**WHAT IS EXPECTED:** In the entries below, spot each line with the word "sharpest" and copy it.

(Data records)
____________________

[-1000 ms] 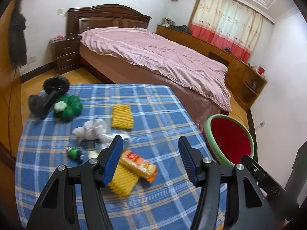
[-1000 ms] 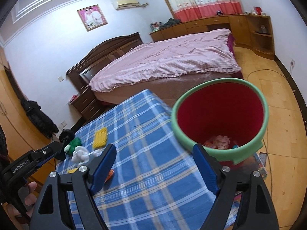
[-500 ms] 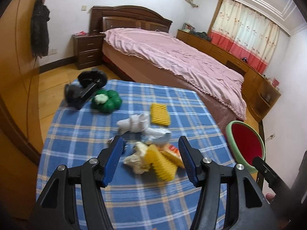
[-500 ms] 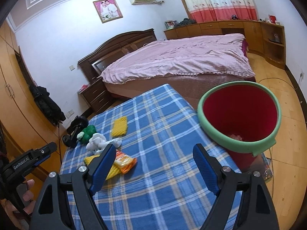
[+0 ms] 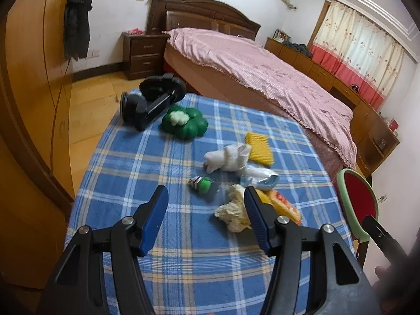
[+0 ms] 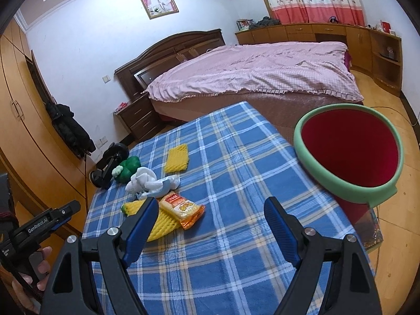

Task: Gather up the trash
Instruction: 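Move both tools back over the table toward the remaining items, then grasp the orange snack bag with the right tool while the left tool grasps the green toy figure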

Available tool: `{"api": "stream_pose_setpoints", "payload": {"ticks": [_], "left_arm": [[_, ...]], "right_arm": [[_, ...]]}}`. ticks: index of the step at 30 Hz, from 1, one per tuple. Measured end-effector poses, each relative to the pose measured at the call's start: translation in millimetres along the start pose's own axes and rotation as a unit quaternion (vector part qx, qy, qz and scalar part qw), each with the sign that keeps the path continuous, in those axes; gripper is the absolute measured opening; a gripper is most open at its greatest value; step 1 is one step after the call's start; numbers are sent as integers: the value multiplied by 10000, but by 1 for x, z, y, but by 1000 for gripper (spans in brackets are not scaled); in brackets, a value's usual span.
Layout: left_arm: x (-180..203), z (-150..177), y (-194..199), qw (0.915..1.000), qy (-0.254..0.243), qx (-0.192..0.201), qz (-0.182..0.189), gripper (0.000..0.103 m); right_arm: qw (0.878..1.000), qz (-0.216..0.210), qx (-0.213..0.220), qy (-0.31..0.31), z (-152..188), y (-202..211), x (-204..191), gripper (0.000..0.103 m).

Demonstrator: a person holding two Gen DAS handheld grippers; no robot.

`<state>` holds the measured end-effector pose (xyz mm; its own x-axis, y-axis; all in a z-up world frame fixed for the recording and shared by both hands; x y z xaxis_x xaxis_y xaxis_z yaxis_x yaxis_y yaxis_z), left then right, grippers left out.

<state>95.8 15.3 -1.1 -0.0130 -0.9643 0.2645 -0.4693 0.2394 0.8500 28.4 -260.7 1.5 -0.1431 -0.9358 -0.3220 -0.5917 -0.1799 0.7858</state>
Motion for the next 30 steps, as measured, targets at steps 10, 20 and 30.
{"api": "stream_pose_setpoints", "payload": {"ticks": [10,20,30], "left_arm": [[-1,-4,-45,9989,-104,-455,87,60],[-4,-20,-90,9968,-87,-789,30,60],[-3,-25,-120,9958,-355,-848,50,52]], "right_arm": [[9996,62,-280,38,-4,-34,-3,84],[9982,97,-563,153,-12,-66,-10,84],[9961,253,-806,255,-17,-94,-23,84]]}}
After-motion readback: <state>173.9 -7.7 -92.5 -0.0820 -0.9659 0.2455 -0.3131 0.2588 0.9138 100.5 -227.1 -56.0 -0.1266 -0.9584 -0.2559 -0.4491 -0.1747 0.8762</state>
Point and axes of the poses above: each gripper's, at about its wrist camera, not at the fingertips, and y roughly against the way its jaws point, x to its right, z to its underside, the point moved 4 cm from there along -y, roughly the way its jaws point, and after that the axes turned 15 degrees about -x, right-handed, at the moved point
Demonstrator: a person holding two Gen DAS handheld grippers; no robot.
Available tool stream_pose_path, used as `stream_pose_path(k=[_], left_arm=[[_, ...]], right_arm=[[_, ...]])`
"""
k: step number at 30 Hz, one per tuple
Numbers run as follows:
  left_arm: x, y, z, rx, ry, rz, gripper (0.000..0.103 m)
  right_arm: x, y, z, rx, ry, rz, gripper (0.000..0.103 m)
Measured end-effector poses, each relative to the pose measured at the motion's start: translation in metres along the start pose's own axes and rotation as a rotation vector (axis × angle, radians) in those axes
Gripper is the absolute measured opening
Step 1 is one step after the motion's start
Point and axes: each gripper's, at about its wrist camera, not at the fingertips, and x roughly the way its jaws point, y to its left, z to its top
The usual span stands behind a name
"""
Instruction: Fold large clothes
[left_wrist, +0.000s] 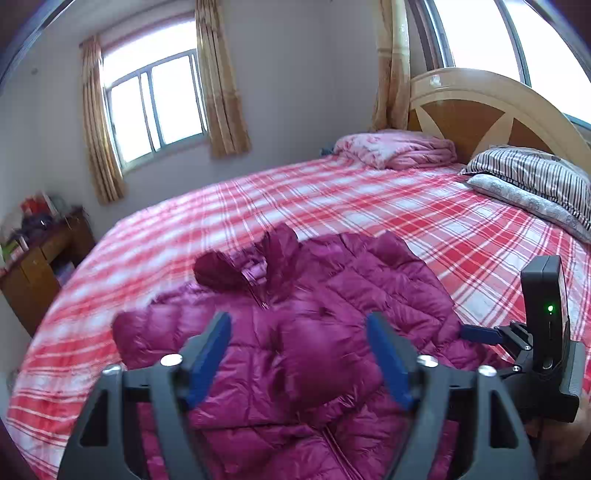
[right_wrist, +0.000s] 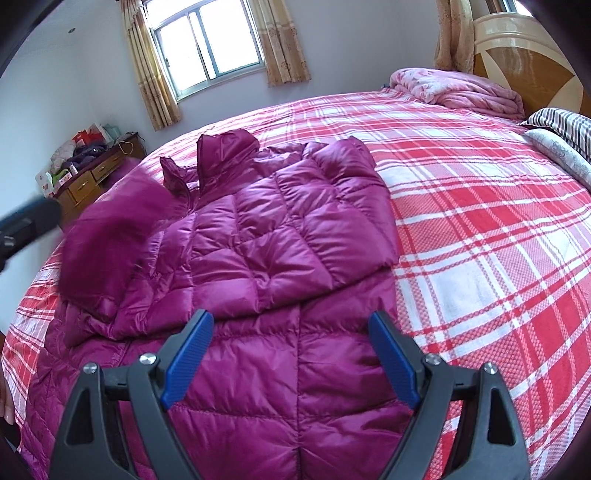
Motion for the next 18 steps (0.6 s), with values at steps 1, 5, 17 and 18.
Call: stream_pose_path(k=[1,5,17,18], left_arm=[[-0.001,0.000,0.000,0.010,-0.008,0.019,0.083],[0.008,0.026,-0.005,0.013,0.010,0.099,0.086],[0.103,0.177,-0.087,-0.214,0.326,0.255,0.087],[0.103,0.182,-0.093,-0.245,0.333,0.243,0.087]], right_arm=[[0.000,0.000,0.000,0.002,0.000,0.002,0.088],[0.000,0.000,0.000,0.001,-0.003,0.003,0.088],[-0.020,0.073,0.038,-0.134,-0.013,0.134,0.066],[-0.013,0.086,0.042,-0.175,-0.001,0.138,0.063]])
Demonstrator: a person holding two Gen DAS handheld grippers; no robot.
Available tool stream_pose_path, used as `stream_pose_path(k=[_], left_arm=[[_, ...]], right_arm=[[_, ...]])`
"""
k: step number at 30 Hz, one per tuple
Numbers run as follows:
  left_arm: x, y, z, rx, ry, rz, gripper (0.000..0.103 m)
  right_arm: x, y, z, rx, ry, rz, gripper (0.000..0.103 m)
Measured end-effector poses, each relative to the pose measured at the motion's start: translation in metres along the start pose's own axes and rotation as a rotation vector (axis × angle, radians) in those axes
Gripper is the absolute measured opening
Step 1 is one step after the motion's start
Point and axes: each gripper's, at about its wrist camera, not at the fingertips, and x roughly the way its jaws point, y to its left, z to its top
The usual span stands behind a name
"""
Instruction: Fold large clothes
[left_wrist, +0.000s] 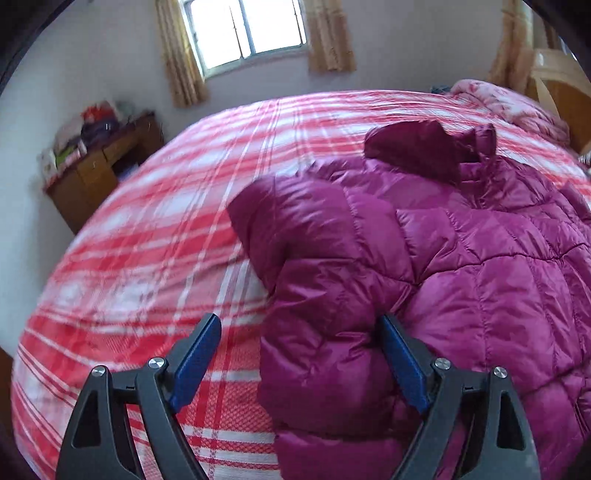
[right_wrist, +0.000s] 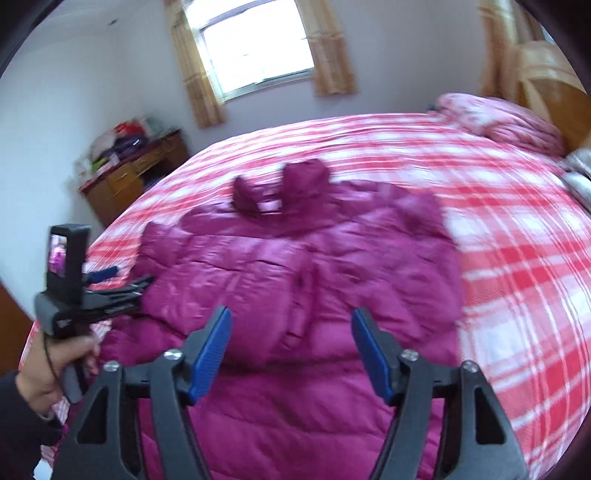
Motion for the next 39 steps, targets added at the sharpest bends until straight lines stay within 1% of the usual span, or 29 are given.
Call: stream_pose_path(k=[2,3,4,5,7,9,10,11,12,13,14,16,17,18,19,21,24,26,29,35,39], left_arm=[[0.004,0.009,-0.005,-0.043,0.012,-0.027,0.088],[0.004,0.012,-0.006,-0.056,0.011,-0.041,0.088],[0.004,0.015,-0.006,-0.064,0.012,-0.049,0.088],[0.002,0.017,-0.003,-0.075,0.010,-0.052,0.088],[-0.009,0.024,0.000,-0.106,-0.019,-0.070,0.088],[-0.029,0.029,0.006,-0.132,-0.071,-0.094,0.088],[-0.037,0.031,0.011,-0.142,-0.099,-0.105,0.088],[-0.049,0.032,0.018,-0.159,-0.139,-0.127,0.088],[-0.056,0.034,0.024,-0.172,-0.160,-0.145,0.088],[-0.064,0.031,0.032,-0.189,-0.185,-0.181,0.088],[-0.068,0.026,0.038,-0.196,-0.196,-0.221,0.088],[-0.067,0.010,0.049,-0.182,-0.189,-0.302,0.089],[-0.062,0.001,0.052,-0.168,-0.183,-0.344,0.089],[-0.056,-0.005,0.052,-0.159,-0.175,-0.361,0.089],[-0.049,-0.011,0.052,-0.154,-0.161,-0.355,0.089],[-0.024,-0.019,0.049,-0.151,-0.105,-0.331,0.089],[0.012,-0.021,0.036,-0.168,-0.017,-0.296,0.089],[0.029,-0.020,0.028,-0.178,0.022,-0.300,0.089],[0.031,-0.018,0.021,-0.173,0.020,-0.313,0.090],[0.037,-0.014,0.017,-0.182,0.025,-0.339,0.091],[0.034,-0.018,0.016,-0.159,0.030,-0.324,0.093]], right_arm=[[0.018,0.013,0.005,-0.046,0.038,0.007,0.061],[0.033,0.020,0.005,-0.069,0.089,0.005,0.061],[0.047,0.021,0.002,-0.080,0.137,-0.001,0.055],[0.057,0.021,-0.001,-0.086,0.177,-0.011,0.051],[0.067,0.018,-0.008,-0.090,0.221,-0.022,0.050],[0.060,0.012,-0.010,-0.079,0.219,-0.036,0.050],[0.053,0.009,-0.007,-0.071,0.204,-0.049,0.050],[0.046,0.009,-0.002,-0.070,0.178,-0.057,0.050],[0.039,0.009,0.003,-0.069,0.151,-0.060,0.050],[0.031,0.011,0.011,-0.062,0.113,-0.056,0.050],[0.026,0.013,0.019,-0.054,0.088,-0.048,0.050],[0.027,0.019,0.032,-0.041,0.053,-0.032,0.052],[0.031,0.022,0.035,-0.042,0.048,-0.034,0.052],[0.041,0.024,0.038,-0.047,0.058,-0.035,0.052],[0.050,0.026,0.038,-0.046,0.071,-0.029,0.052],[0.067,0.024,0.036,-0.035,0.096,-0.018,0.052],[0.089,0.018,0.026,-0.020,0.137,-0.036,0.052],[0.094,0.013,0.020,-0.007,0.146,-0.033,0.052],[0.096,0.011,0.013,-0.016,0.146,-0.032,0.052],[0.094,0.008,0.005,-0.017,0.142,-0.039,0.051],[0.097,0.013,-0.001,-0.057,0.131,-0.073,0.051]])
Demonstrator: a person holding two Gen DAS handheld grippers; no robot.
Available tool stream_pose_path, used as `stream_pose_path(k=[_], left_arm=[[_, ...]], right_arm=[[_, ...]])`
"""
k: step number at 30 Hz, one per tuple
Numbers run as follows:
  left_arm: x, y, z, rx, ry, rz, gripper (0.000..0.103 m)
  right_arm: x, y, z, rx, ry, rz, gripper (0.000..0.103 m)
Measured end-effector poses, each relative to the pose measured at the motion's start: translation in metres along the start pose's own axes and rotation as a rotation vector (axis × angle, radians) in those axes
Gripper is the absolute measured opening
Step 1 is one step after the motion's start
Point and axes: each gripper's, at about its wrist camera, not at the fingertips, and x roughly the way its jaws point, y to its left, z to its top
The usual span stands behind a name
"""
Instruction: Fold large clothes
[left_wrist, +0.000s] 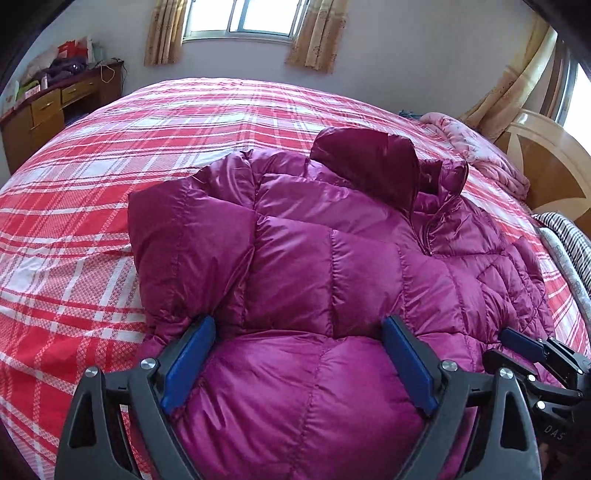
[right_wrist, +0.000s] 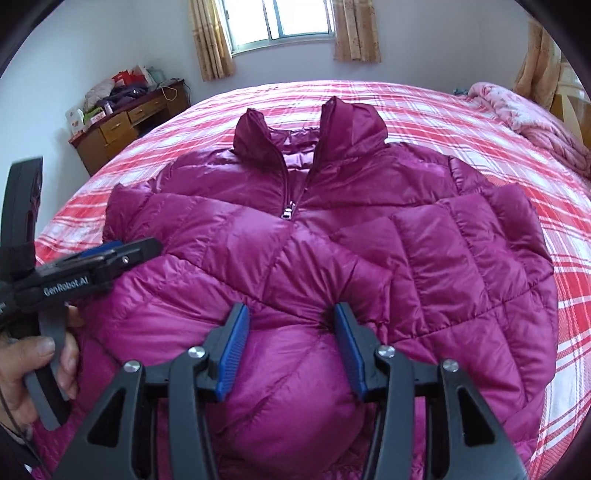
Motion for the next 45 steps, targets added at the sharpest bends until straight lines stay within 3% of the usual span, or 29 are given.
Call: stream_pose_path(k=[26,38,41,45], left_arm=[[0.011,-0.018,-0.002,0.101,0.036,0.117,0.098],[0.013,-0.019,-0.001,0.117,0.047,0.137,0.099],[0.009,-0.015,0.002,0.108,0.054,0.106,0.099],[-0.006,-0.013,0.005,0.109,0.055,0.101,0.099]], right_arm=[[0.013,0.028,-0.004,-0.133,0.014,-0.188,0.052],[0.013,0.027,-0.002,-0.138,0.021,-0.186,0.052],[0.010,0.027,0.001,-0.171,0.032,-0.154,0.057],[-0.001,0.020,0.009,-0.175,0.061,-0.065,0.077]])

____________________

**RESPONSE TO THE TASK:**
Motion for the next 39 steps, targets added at the sharpest bends until straight lines stay within 1% of the usual span, or 29 are given.
Motion for the next 45 steps, targets added at the sharpest bends until straight lines stay within 3% of the usual span, or 29 are given.

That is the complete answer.